In conversation with the play’s director, Avishai Millstein, he makes a clear distinction between the biographical Arendt and the older Hannah as depicted in the play: “It is clear that it is a play that holds two worlds within it; that differ in time. The play captures her at a particular moment in time when she is isolated and ill. The younger Hannah represents a world of future promise and romance, a young girl at the start of her life. I tried to create two realities onstage with the set and the actors.”
The set consists of two areas: the older Hannah’s apartment occupies one side of the stage, while the other evokes the Black Forest. Millstein makes use of the spatial division to indicate the time and to suggest the process of memory, “The past is the world that she remembers, I wanted to give a different sort of life to those scenes, the life of memory. In her home nothing moves, everything is static. Memory enables her to enter that other world and in a certain sense to control it. We let her move towards memory – but it does not work in the other direction.”

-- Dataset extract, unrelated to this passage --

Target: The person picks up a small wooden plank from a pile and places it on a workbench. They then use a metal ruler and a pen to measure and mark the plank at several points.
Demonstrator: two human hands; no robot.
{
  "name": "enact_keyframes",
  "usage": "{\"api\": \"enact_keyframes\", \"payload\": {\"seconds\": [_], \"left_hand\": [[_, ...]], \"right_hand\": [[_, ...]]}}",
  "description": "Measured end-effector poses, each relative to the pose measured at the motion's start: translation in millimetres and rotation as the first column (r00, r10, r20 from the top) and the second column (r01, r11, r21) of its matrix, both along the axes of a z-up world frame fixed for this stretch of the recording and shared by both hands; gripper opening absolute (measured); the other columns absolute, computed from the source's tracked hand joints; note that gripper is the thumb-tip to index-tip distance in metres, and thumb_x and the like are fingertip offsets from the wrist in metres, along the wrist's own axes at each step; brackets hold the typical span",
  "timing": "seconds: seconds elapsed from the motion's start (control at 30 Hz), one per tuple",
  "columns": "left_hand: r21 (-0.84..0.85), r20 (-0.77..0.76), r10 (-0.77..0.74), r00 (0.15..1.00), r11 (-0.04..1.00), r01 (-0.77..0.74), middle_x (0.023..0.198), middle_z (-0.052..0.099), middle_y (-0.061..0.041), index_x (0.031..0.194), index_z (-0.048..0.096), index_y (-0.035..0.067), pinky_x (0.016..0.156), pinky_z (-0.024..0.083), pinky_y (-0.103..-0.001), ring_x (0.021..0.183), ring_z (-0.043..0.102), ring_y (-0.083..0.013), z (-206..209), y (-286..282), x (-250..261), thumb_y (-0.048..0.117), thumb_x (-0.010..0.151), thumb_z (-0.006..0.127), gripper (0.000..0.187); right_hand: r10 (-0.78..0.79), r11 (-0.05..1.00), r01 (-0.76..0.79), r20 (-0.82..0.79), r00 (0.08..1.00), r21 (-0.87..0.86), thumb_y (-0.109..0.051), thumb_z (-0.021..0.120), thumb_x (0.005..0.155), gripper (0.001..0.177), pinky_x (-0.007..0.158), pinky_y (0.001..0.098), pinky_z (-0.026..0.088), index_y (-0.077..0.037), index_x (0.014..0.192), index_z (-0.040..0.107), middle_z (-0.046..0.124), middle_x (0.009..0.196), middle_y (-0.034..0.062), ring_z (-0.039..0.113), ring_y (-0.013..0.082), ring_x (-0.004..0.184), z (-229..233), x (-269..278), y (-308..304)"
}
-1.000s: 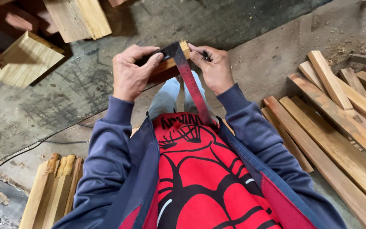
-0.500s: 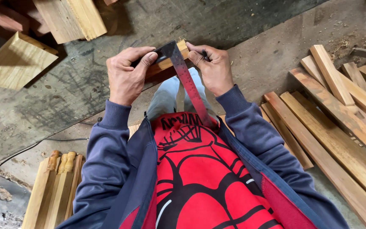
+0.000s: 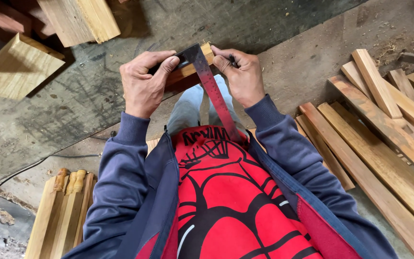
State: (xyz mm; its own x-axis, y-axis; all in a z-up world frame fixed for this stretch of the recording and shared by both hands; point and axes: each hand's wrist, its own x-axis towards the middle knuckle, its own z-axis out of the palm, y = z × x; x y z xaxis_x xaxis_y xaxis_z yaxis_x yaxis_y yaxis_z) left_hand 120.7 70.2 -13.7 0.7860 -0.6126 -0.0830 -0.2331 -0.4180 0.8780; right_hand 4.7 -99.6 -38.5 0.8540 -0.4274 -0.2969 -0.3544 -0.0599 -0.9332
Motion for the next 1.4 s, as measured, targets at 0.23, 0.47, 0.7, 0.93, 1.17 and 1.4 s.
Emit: {"api": "enact_keyframes", "payload": {"seconds": [0.23, 0.47, 0.7, 0.93, 1.17, 1.4], "left_hand": [[-0.007, 0.009, 0.006, 1.000, 1.000, -0.006, 0.087, 0.069, -0.009, 0.089, 0.069, 0.003, 0.070, 0.047, -0.025, 0.079, 0.064, -0.0155, -2, 0, 0, 0.015, 0.088, 0.065, 0.013], [0.005, 0.071, -0.020, 0.997, 1.000, 0.020, 0.086, 0.068, -0.009, 0.089, 0.069, 0.003, 0.069, 0.047, -0.027, 0.078, 0.064, -0.0169, -2, 0, -2, 0.017, 0.089, 0.065, 0.015], [0.015, 0.177, -0.001, 0.984, 1.000, -0.002, 0.081, 0.068, -0.007, 0.087, 0.069, 0.005, 0.066, 0.046, -0.029, 0.073, 0.063, -0.0173, -6, 0, -4, 0.016, 0.088, 0.067, 0.011], [0.036, 0.181, 0.008, 0.983, 0.999, -0.015, 0.081, 0.068, -0.007, 0.086, 0.069, 0.006, 0.067, 0.046, -0.029, 0.073, 0.063, -0.0171, -6, 0, -6, 0.017, 0.087, 0.067, 0.011], [-0.094, 0.091, 0.098, 0.991, 0.992, -0.089, 0.073, 0.064, -0.013, 0.089, 0.071, 0.009, 0.061, 0.048, -0.034, 0.067, 0.061, -0.0300, -14, 0, -7, 0.015, 0.083, 0.073, 0.008], [-0.097, 0.107, 0.105, 0.989, 0.991, -0.095, 0.072, 0.064, -0.011, 0.088, 0.071, 0.010, 0.061, 0.048, -0.033, 0.067, 0.061, -0.0282, -15, 0, -7, 0.016, 0.082, 0.073, 0.008]], "right_hand": [[-0.011, 1.000, 0.011, -0.002, 1.000, -0.011, -0.014, 0.062, 0.087, 0.018, 0.077, 0.0210, 0.053, -0.004, 0.101, 0.064, 0.065, 0.104, 0.0103, 0.063, 0.0115, 0.090, -1, 1, 1], [-0.006, 1.000, 0.006, 0.000, 1.000, -0.014, -0.014, 0.061, 0.087, 0.018, 0.080, 0.0225, 0.053, -0.003, 0.101, 0.064, 0.064, 0.105, 0.0112, 0.063, 0.0131, 0.093, 0, 0, 0], [0.086, 0.982, -0.094, -0.055, 0.995, -0.163, -0.040, 0.053, 0.087, 0.037, 0.081, 0.0312, 0.056, -0.011, 0.110, 0.057, 0.058, 0.115, 0.0159, 0.061, 0.0235, 0.105, 13, -2, -8], [-0.217, 0.945, 0.247, 0.153, 0.964, -0.216, -0.047, 0.021, 0.095, 0.054, 0.051, 0.0241, 0.038, -0.006, 0.088, 0.055, 0.056, 0.076, 0.0059, 0.046, 0.0111, 0.059, 51, -2, -21], [0.132, 0.871, -0.001, 0.232, 0.964, -0.492, -0.008, 0.073, 0.080, 0.012, 0.063, 0.0305, 0.053, -0.004, 0.090, 0.069, 0.068, 0.079, 0.0105, 0.066, 0.0245, 0.069, 45, -6, -4], [0.176, 0.892, -0.093, 0.152, 0.973, -0.443, -0.001, 0.065, 0.081, 0.005, 0.060, 0.0290, 0.053, -0.003, 0.085, 0.068, 0.066, 0.076, 0.0078, 0.065, 0.0238, 0.068, 68, -31, -7]]}}
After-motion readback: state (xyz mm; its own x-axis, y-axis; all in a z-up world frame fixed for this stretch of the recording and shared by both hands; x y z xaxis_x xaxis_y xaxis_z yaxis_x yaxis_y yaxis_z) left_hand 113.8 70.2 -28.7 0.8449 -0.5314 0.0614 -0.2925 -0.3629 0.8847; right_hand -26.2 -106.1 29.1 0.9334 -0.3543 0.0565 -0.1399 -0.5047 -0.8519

In June, Beit Lessin hosted the German production of Liebrecht’s play for two nights, directed by Gunther Beelitz, and audiences had the opportunity to view the two productions back to back. The German set is completely different in style from the Israeli set, white, modular and minimalist. The text of the play in German is essentially the same, with the addition of quotes from their correspondence. Said Beeliltz, “Hannah and Heidegger wrote a lot of love poems to each other…more surprising for me was that Heidegger wrote a lot of really interesting poems, configuring like cascades of words.” Beelitz used the poems as triggers and indicators of time and memory, a verbal cue that functions in a manner similar to Millstein’s use of the visual space.
There are two Hannahs in the play, young and old. In the German production, a choice was made to have the older Heidegger (a smaller part) portrayed by a separate actor as well. The young Heidegger is played by Meinhard Zanger, who researched his character thoroughly in preparation for the role, reading Heidegger’s seminal work “Being and Time,” yet feels that the heart of the play is the love between the two, “I think at first it is usual play from Heidegger to provoke a student with his charm but then he sees that Hannah is a special kind of woman, he likes how she thinks.” As for Heidegger’s support for the Nazi regime, he says, “As an actor you have to go inside and think 1933 – as if you live in this Germany.”
It was important for Beelitz to show the physical aspect of the relationship between the two, “they have to touch, kiss, and come out of the bed after sex…this never-ending love story, this unbelievable story the Jewish Hannah and the politically really stupid Heidegger…this mystery between two persons is the main power of the play.”
For Millstein, the intellectual and romantic passions of the two protagonists are intertwined: “Hannah and Heidegger are both people with very solid opinions about their beliefs; they are people who create theories to express their beliefs. They have a passion to establish an ideology that will encompass reality. History put their theories to a very difficult test and they did not know how to adapt their theories to reality.”
In this sense, Oded Kotler’s unbending Heidegger provides the perfect foil to Liora Rivlin’s more vulnerable yet resilient Hannah, who is, as Millstein decribes her, “a keen intellectual, trying to rely on her intelligence to solve her emotional conflict.” Any intelligent woman can tell you where that will lead.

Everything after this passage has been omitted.